EXERCISE – Take the lines below beginning at the line that has "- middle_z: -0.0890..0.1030" and stopping after the line that has "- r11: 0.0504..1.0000", and print them exactly as they are, with no other lines.
◆ ◆ ◆ ◆
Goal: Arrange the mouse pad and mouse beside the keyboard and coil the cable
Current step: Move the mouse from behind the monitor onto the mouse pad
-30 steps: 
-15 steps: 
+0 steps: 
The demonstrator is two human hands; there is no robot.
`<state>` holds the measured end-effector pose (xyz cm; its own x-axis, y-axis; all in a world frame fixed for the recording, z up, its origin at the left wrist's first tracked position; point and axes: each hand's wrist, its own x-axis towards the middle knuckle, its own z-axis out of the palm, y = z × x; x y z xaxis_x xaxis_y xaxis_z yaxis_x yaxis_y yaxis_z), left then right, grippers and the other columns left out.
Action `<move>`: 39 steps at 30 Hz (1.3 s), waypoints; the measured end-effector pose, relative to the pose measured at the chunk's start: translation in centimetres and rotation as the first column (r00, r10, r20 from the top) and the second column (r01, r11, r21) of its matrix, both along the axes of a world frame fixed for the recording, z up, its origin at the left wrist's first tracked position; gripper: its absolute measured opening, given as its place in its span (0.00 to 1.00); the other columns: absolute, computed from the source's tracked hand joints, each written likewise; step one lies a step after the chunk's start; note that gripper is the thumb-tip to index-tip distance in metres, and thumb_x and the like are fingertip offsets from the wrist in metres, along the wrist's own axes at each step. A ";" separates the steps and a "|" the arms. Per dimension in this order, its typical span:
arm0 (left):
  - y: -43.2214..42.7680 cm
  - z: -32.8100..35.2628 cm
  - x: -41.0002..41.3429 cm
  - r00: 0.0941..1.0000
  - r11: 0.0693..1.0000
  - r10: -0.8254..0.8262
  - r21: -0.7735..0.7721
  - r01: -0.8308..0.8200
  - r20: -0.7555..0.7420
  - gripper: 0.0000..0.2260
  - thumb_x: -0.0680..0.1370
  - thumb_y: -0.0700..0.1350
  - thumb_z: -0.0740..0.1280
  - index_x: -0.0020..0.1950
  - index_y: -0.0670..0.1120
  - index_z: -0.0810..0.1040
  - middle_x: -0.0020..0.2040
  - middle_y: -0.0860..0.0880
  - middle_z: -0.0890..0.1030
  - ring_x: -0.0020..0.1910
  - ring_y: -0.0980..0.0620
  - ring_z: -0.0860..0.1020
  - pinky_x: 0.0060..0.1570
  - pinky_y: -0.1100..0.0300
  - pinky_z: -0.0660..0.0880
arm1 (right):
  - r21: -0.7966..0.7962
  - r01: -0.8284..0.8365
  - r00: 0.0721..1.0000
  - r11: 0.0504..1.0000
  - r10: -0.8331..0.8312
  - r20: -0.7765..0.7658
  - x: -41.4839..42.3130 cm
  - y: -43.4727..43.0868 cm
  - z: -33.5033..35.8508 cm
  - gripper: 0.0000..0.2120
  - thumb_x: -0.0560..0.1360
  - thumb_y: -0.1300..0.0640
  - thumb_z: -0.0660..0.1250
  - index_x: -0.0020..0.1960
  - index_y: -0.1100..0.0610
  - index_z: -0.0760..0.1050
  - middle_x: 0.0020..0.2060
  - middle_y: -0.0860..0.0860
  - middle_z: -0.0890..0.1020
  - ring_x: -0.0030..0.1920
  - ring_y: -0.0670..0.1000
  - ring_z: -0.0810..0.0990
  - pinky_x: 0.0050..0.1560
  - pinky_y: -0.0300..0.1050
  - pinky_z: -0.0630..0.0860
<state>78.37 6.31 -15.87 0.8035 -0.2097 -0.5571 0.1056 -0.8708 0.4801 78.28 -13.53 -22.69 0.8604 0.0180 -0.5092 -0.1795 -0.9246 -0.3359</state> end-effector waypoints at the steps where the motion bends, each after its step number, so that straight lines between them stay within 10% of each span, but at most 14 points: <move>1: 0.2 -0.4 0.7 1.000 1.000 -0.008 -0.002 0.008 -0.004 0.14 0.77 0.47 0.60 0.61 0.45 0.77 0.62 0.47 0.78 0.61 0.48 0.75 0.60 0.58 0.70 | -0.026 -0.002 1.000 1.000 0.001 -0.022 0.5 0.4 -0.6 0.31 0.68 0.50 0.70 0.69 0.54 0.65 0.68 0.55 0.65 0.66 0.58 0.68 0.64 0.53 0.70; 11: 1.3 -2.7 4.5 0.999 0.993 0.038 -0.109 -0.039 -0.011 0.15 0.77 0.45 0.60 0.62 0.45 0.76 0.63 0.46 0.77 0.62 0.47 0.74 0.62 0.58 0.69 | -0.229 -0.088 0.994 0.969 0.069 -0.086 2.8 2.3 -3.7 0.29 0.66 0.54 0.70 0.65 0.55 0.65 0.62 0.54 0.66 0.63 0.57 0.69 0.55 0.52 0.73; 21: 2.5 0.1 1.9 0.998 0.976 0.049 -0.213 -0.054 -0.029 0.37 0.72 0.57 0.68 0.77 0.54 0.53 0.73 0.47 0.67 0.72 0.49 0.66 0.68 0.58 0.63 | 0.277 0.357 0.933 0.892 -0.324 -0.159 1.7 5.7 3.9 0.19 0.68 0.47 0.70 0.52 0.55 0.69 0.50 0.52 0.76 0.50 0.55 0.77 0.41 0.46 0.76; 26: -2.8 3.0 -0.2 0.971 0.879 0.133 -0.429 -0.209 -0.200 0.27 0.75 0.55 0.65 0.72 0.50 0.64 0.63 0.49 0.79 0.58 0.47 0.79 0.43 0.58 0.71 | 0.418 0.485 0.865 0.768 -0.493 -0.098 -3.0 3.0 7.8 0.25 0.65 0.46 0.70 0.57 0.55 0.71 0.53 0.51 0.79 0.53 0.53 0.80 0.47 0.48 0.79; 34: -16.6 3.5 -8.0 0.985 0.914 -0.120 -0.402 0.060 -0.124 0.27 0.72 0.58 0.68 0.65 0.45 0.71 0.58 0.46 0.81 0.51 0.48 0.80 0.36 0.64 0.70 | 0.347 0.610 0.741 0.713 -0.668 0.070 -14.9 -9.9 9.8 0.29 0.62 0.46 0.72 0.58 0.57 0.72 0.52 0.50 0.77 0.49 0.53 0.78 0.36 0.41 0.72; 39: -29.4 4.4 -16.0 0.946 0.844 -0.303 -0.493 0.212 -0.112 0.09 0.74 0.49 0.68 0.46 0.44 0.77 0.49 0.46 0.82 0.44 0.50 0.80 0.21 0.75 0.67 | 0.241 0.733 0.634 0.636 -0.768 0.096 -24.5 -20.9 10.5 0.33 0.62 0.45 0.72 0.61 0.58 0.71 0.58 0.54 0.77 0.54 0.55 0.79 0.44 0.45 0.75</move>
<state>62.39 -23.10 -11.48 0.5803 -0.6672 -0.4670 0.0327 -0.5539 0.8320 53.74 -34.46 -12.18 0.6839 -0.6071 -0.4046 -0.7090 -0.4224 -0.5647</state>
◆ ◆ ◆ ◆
WRITTEN SOLUTION –
  - middle_z: -0.0890..0.1030
  - ring_x: -0.0020..0.1910
  - ring_y: -0.0980..0.0620
  - ring_z: -0.0860..0.1020
  - pinky_x: 0.0060..0.1570
  - pinky_y: -0.1100..0.0300
  - pinky_z: -0.0660..0.0880
arm1 (right):
  - r21: -0.7966..0.7962
  - r01: -0.8284..0.8365
  - r00: 0.0721..1.0000
  - r11: 0.0504..1.0000

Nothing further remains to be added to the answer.